WHAT NEEDS TO BE DONE:
Keep the pictures out. Write out every line of the listing exactly.

DATA TO USE:
Content starts

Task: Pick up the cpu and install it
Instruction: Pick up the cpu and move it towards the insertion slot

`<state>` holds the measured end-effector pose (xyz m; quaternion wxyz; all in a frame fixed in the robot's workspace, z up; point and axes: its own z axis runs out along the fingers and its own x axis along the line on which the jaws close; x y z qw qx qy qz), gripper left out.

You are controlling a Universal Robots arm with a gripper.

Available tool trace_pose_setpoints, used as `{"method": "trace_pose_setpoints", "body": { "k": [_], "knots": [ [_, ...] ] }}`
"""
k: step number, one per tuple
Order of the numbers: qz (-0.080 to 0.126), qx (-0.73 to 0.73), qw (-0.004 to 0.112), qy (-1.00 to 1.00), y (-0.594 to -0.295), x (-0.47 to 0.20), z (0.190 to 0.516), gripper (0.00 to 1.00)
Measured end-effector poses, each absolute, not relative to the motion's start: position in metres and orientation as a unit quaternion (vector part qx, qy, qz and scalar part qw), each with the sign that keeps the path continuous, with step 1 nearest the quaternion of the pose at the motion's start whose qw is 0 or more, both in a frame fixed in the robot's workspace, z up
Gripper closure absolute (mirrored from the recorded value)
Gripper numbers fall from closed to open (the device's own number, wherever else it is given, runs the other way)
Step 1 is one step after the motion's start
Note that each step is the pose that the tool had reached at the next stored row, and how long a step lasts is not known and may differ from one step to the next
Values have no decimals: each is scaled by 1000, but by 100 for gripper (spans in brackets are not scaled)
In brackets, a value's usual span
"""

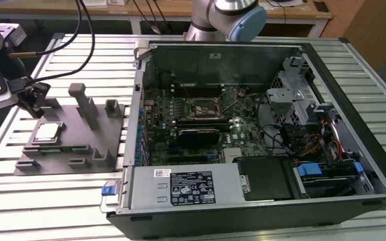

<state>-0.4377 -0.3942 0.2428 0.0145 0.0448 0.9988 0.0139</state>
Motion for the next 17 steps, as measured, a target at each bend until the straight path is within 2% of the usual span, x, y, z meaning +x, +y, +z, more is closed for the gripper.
{"method": "trace_pose_setpoints", "body": {
  "k": [17],
  "knots": [
    [8, 44, 11, 999, -396, -439, 218, 89]
  ]
}}
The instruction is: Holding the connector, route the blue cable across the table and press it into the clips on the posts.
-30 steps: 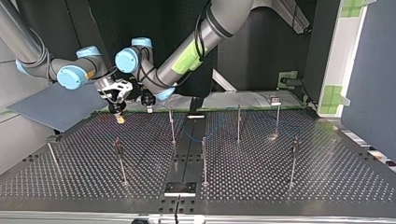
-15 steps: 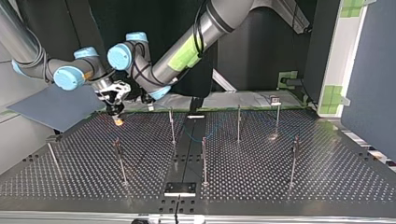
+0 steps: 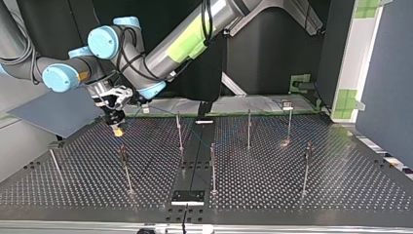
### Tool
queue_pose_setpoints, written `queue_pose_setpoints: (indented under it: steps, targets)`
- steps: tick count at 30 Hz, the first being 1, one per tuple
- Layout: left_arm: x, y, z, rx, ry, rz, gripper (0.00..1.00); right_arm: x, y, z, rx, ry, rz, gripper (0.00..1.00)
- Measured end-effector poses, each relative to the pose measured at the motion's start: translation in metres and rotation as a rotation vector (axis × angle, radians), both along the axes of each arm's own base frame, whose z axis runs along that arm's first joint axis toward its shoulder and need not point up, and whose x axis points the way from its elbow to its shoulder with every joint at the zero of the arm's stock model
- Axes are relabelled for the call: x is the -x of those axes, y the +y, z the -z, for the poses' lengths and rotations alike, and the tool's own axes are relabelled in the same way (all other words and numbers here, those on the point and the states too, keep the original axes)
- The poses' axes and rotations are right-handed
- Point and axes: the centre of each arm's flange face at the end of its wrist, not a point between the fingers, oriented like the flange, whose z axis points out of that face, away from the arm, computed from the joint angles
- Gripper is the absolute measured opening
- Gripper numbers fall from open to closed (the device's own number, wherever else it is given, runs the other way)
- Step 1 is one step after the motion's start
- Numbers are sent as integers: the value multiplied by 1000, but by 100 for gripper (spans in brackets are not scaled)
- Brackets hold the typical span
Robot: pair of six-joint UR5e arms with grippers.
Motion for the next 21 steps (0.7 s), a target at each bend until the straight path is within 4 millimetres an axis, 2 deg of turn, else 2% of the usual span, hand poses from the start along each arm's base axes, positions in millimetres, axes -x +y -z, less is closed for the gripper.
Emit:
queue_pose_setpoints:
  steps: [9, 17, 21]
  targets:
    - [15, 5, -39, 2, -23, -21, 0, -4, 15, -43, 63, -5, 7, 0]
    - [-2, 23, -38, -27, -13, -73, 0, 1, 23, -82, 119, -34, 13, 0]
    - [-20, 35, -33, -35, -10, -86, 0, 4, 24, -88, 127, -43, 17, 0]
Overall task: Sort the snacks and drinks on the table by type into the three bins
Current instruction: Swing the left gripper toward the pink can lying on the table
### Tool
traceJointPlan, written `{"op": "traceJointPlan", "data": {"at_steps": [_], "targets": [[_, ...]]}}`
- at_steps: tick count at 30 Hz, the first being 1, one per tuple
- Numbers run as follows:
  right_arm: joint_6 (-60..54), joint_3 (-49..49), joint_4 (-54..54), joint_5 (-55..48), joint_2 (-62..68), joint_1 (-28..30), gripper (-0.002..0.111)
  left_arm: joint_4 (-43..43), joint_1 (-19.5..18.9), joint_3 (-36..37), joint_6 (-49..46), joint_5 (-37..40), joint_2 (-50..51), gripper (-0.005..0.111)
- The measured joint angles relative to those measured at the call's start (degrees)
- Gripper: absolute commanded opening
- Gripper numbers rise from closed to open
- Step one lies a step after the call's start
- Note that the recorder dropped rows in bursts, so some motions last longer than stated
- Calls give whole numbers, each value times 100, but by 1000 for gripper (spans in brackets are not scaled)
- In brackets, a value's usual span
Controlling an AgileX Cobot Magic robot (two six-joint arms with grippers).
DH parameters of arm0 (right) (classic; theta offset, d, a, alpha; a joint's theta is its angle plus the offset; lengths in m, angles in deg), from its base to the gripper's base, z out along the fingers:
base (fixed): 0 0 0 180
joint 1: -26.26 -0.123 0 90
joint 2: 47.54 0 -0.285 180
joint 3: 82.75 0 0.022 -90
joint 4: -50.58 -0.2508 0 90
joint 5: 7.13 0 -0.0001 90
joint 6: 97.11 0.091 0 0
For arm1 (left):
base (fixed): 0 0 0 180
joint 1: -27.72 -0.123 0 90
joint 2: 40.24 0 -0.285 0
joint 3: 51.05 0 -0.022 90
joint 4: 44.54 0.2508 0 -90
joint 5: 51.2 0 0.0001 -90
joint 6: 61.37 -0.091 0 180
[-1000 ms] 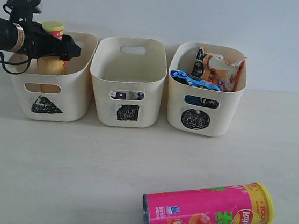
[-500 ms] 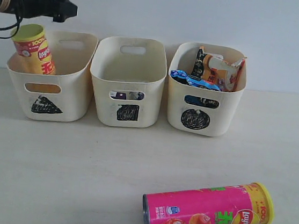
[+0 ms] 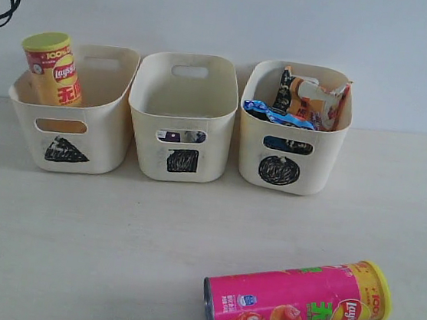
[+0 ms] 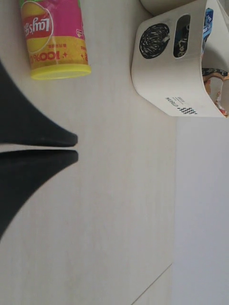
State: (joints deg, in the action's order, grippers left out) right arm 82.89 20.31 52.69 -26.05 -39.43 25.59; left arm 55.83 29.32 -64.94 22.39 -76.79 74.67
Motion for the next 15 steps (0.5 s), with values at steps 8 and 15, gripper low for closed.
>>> {"op": "traceJointPlan", "data": {"at_steps": [8,15], "targets": [[0,0,0,0,0,0,0,24,32,0,-1497,2476,-323,4],[0,0,0,0,0,0,0,-1420,11,0,-2491,4745,-337,4]]}}
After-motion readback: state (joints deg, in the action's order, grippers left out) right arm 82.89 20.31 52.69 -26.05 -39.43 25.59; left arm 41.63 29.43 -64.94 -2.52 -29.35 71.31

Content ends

SOLUTION:
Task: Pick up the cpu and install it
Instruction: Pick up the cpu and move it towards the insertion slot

`<state>` holds the measured end-effector pose (xyz m; quaternion wxyz; all in a frame fixed in the robot's workspace, z up; point and axes: its own z axis runs out along the fingers and its own x axis along the line on which the jaws close; x y z qw qx qy qz), gripper left out.

You are controlling a Universal Robots arm with a gripper.

Available tool trace_pose_setpoints, used as `{"method": "trace_pose_setpoints", "body": { "k": [_], "knots": [ [_, ...] ] }}`
"""
k: step number, one per tuple
Order of the numbers: qz (-0.080 to 0.126), qx (-0.73 to 0.73), qw (-0.004 to 0.112), qy (-1.00 to 1.00), y (-0.594 to -0.295), x (-0.47 to 0.20), z (0.190 to 0.516), gripper (0.00 to 1.00)
Measured end-effector poses, each absolute, not relative to the motion's start: position in metres and orientation as a unit quaternion (vector part qx, qy, qz and scalar part qw), each with the sign that keeps the path continuous, with step 1 nearest the quaternion of the pose at the motion's start whose qw is 0 or more, both in a frame fixed in the robot's workspace, z up
Gripper closure absolute (mirrored from the recorded value)
Gripper numbers fall from closed to open (the device's own number, wherever else it is given, runs the other way)
Step 1 is one step after the motion's start
Note that each step is the pose that the tool had reached at the next stored row, and how long a step lasts is not known and may differ from one step to the next
Values have no decimals: each is scaled by 1000, but by 100 for gripper (spans in brackets are not scaled)
In brackets, a value's usual span
"""


<state>-0.4377 -0.3942 0.2428 0.0145 0.0448 0.9988 0.0139</state>
Motion for the next 17 steps, as measured, a target at each bend until the straight path is within 2% of the usual span, x, y, z meaning +x, +y, +z, more is closed for the gripper.
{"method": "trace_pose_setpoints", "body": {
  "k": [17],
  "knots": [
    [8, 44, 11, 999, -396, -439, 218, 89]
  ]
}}
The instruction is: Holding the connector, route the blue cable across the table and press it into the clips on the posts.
-30 steps: 
-15 steps: 
+0 steps: 
### Tool
queue_pose_setpoints, written `queue_pose_setpoints: (indented under it: steps, targets)`
- steps: tick count at 30 Hz, the first being 1, one per tuple
- Layout: left_arm: x, y, z, rx, ry, rz, gripper (0.00..1.00); right_arm: x, y, z, rx, ry, rz, gripper (0.00..1.00)
- Measured end-effector poses, each relative to the pose measured at the motion's start: translation in metres and rotation as a rotation vector (axis × angle, radians), both along the axes of each arm's own base frame, whose z axis runs along that arm's first joint axis toward its shoulder and need not point up, and whose x axis points the way from its elbow to its shoulder with every joint at the zero of the arm's stock model
- Axes are relabelled for the call: x is the -x of those axes, y the +y, z the -z, for the poses' lengths and rotations alike, and the tool's own axes are relabelled in the same way (all other words and numbers here, those on the point and the states too, keep the original axes)
- The poses' axes and rotations are right-handed
- Point and axes: the centre of each arm's flange face at the end of its wrist, not a point between the fingers, oriented like the flange, whose z axis points out of that face, away from the arm, computed from the joint angles
- Gripper is the absolute measured opening
- Gripper numbers fall from open to closed (the device's own number, wherever else it is given, runs the other way)
- Step 1 is one step after the motion's start
- Numbers are sent as integers: the value multiplied by 1000, but by 100 for gripper (spans in brackets are not scaled)
- Brackets hold the typical span
Robot: pair of six-joint UR5e arms with grippers.
Motion for the next 21 steps (0.7 s), a target at each bend until the straight path is within 4 millimetres an axis, 2 deg of turn, else 2% of the usual span, hand poses from the start along each arm's base axes, positions in millimetres, axes -x +y -z, less is closed for the gripper.
Emit:
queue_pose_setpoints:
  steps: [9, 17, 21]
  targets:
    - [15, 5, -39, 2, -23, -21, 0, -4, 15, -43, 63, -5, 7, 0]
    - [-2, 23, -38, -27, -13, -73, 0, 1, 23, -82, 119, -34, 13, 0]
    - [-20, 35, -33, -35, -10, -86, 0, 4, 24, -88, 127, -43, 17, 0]
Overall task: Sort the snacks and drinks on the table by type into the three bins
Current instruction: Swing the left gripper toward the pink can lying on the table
### Tool
traceJointPlan, written `{"op": "traceJointPlan", "data": {"at_steps": [_], "targets": [[_, ...]]}}`
- at_steps: tick count at 30 Hz, the first being 1, one per tuple
- Numbers run as follows:
  right_arm: joint_6 (-60..54), joint_3 (-49..49), joint_4 (-54..54), joint_5 (-55..48), joint_2 (-62..68), joint_1 (-28..30), gripper (-0.002..0.111)
  left_arm: joint_4 (-43..43), joint_1 (-19.5..18.9), joint_3 (-36..37), joint_6 (-49..46), joint_5 (-37..40), joint_2 (-50..51), gripper (-0.005..0.111)
- The measured joint angles relative to those measured at the call's start (degrees)
- Gripper: absolute commanded opening
- Gripper numbers rise from closed to open
- Step one lies a step after the call's start
- Note that the recorder dropped rows in bursts, so some motions last longer than stated
- Calls give whole numbers, each value times 100, but by 1000 for gripper (spans in brackets are not scaled)
- In brackets, a value's usual span
Controlling an AgileX Cobot Magic robot (two six-joint arms with grippers).
DH parameters of arm0 (right) (classic; theta offset, d, a, alpha; a joint's theta is its angle plus the offset; lengths in m, angles in deg), from its base to the gripper's base, z out along the fingers:
base (fixed): 0 0 0 180
joint 1: -26.26 -0.123 0 90
joint 2: 47.54 0 -0.285 180
joint 3: 82.75 0 0.022 -90
joint 4: -50.58 -0.2508 0 90
joint 5: 7.13 0 -0.0001 90
joint 6: 97.11 0.091 0 0
For arm1 (left):
base (fixed): 0 0 0 180
joint 1: -27.72 -0.123 0 90
joint 2: 40.24 0 -0.285 0
joint 3: 51.05 0 -0.022 90
joint 4: 44.54 0.2508 0 -90
joint 5: 51.2 0 0.0001 -90
joint 6: 61.37 -0.091 0 180
[-1000 ms] 
[-500 ms] 
[+0 ms] 
[+0 ms] 
State: (joints deg, in the action's order, grippers left out) right arm 82.89 20.31 52.69 -26.05 -39.43 25.59; left arm 55.83 29.32 -64.94 22.39 -76.79 74.67
Motion for the next 15 steps (0.5 s), with values at steps 8 and 15, gripper low for closed.
>>> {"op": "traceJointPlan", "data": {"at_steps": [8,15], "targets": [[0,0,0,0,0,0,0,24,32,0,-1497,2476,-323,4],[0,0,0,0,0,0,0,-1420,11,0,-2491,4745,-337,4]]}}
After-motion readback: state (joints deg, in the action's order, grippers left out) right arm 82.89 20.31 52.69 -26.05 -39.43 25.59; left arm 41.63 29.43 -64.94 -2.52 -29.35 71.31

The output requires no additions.